▶ Exercise
Among the entries below, how many lines hold the word "robot"? Reply with the number only.

********

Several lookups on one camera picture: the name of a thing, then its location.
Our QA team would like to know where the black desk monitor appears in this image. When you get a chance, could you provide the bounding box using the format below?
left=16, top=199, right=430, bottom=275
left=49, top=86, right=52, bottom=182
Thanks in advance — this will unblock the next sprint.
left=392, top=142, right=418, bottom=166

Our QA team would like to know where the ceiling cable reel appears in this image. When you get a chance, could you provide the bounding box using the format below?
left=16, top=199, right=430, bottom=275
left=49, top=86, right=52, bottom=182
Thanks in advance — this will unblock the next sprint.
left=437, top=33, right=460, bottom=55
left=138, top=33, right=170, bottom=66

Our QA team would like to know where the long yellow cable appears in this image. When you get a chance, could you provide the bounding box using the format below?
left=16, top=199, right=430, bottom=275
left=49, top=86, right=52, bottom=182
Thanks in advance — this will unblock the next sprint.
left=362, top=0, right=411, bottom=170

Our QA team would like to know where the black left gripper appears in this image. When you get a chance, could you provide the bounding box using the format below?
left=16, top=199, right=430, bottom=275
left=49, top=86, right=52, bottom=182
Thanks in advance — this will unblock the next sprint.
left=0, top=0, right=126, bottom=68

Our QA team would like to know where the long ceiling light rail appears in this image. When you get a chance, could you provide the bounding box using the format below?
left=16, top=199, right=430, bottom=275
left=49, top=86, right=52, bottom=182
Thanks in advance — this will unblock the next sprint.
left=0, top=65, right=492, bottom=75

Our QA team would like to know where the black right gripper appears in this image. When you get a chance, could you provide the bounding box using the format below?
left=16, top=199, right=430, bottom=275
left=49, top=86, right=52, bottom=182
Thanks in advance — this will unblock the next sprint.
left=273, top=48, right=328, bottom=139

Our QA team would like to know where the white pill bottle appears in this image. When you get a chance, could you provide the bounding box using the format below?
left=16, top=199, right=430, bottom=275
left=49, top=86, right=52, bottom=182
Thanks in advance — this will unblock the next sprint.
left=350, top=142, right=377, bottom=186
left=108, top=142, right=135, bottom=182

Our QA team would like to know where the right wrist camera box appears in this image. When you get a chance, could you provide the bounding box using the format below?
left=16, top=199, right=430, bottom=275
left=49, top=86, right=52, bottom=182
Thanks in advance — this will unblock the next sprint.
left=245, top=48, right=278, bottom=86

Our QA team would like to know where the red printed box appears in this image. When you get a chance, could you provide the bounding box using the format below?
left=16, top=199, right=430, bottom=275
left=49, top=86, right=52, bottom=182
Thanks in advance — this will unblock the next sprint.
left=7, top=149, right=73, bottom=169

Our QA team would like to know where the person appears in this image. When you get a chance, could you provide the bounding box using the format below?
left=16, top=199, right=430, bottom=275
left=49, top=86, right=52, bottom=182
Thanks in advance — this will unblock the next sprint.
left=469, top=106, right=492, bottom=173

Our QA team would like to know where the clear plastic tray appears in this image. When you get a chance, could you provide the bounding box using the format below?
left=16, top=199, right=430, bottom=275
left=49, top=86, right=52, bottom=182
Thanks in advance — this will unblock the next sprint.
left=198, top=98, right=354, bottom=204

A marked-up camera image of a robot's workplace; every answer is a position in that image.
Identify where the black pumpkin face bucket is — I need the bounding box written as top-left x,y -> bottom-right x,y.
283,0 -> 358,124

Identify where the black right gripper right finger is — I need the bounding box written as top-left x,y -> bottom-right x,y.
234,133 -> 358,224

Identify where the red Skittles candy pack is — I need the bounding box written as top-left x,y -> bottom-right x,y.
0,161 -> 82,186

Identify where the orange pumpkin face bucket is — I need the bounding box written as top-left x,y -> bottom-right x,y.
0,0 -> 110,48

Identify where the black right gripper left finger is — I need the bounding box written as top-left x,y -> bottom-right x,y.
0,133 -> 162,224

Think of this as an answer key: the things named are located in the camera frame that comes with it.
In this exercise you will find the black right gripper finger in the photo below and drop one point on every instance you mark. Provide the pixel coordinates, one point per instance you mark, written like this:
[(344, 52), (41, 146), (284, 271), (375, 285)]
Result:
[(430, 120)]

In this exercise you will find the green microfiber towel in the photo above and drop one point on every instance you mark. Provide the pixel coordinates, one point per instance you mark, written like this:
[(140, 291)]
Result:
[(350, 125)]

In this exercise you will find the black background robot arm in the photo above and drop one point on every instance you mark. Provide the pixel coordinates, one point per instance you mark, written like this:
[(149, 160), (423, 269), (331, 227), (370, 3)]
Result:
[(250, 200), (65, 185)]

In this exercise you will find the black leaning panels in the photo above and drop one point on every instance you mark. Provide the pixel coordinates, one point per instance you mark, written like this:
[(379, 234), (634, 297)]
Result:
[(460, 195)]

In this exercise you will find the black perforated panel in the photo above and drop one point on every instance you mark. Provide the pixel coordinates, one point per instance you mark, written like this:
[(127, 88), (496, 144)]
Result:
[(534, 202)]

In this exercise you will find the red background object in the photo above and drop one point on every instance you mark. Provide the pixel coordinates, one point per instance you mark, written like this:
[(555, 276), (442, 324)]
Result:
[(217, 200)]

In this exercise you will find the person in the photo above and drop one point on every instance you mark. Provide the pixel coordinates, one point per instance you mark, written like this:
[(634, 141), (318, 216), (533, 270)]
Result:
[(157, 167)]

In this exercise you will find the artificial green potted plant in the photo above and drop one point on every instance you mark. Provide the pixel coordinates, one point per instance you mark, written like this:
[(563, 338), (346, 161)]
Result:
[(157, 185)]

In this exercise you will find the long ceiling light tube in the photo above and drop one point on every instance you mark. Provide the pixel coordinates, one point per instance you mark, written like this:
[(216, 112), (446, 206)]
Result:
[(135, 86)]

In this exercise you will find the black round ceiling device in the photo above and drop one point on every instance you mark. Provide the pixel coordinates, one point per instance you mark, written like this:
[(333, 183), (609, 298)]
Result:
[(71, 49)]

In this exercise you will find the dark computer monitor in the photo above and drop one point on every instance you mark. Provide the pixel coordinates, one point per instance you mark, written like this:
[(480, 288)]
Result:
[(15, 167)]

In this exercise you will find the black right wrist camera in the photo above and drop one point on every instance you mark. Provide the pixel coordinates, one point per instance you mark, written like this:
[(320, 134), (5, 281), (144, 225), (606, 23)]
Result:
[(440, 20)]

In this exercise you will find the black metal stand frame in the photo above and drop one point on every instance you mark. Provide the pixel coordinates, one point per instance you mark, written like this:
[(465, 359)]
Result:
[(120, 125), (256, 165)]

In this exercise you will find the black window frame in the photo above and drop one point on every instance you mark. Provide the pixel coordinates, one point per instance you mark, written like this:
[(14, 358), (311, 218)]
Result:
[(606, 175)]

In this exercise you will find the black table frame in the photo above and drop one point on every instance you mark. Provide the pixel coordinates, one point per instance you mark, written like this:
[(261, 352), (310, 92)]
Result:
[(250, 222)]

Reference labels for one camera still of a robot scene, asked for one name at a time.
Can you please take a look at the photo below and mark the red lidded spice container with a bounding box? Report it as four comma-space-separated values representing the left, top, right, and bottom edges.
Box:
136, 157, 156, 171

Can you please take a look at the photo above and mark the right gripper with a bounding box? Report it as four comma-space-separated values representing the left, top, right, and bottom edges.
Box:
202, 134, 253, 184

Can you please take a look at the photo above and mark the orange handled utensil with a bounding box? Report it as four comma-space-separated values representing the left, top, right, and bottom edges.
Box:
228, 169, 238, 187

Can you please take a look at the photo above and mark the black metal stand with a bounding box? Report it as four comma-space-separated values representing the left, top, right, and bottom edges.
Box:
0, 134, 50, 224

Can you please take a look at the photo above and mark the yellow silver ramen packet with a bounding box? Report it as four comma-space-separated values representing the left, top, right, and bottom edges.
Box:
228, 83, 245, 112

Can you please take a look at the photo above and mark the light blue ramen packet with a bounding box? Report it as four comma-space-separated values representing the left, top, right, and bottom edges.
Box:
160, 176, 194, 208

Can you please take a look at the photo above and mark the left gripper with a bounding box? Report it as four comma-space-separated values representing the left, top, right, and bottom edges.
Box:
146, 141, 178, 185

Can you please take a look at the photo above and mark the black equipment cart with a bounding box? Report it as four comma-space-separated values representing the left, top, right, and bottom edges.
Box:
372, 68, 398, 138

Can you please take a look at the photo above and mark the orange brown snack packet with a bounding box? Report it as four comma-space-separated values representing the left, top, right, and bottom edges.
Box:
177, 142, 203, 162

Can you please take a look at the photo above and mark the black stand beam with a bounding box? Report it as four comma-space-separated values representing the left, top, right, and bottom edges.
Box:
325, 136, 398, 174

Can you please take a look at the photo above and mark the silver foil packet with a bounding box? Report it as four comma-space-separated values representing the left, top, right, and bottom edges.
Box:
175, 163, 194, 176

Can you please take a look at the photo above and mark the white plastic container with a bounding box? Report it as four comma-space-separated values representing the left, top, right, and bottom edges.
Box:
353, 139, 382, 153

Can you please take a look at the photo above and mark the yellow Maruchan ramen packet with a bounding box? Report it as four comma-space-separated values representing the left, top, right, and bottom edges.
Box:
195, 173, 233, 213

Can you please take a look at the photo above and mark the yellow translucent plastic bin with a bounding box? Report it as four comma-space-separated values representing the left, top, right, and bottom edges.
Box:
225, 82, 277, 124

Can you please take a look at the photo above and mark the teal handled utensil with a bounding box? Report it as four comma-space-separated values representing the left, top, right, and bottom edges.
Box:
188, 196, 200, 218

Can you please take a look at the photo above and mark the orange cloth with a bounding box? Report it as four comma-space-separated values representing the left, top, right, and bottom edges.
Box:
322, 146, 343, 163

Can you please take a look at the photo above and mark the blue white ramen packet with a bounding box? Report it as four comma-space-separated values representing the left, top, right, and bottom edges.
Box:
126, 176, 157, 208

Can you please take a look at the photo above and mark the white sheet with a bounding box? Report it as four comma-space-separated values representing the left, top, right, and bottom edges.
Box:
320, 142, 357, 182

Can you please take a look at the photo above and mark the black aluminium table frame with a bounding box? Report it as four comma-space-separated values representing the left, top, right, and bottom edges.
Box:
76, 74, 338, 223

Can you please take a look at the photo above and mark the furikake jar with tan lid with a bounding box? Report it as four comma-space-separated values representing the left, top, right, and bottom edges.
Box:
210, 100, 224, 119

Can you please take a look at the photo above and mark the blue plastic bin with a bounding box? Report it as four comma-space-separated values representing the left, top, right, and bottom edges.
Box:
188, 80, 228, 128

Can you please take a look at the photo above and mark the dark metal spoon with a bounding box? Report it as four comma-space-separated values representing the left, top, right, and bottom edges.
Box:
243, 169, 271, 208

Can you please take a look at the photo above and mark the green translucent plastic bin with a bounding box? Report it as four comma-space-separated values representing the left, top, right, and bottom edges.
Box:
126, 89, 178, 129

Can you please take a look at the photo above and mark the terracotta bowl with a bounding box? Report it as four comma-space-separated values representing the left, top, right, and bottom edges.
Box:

********

▶ Solved problem
3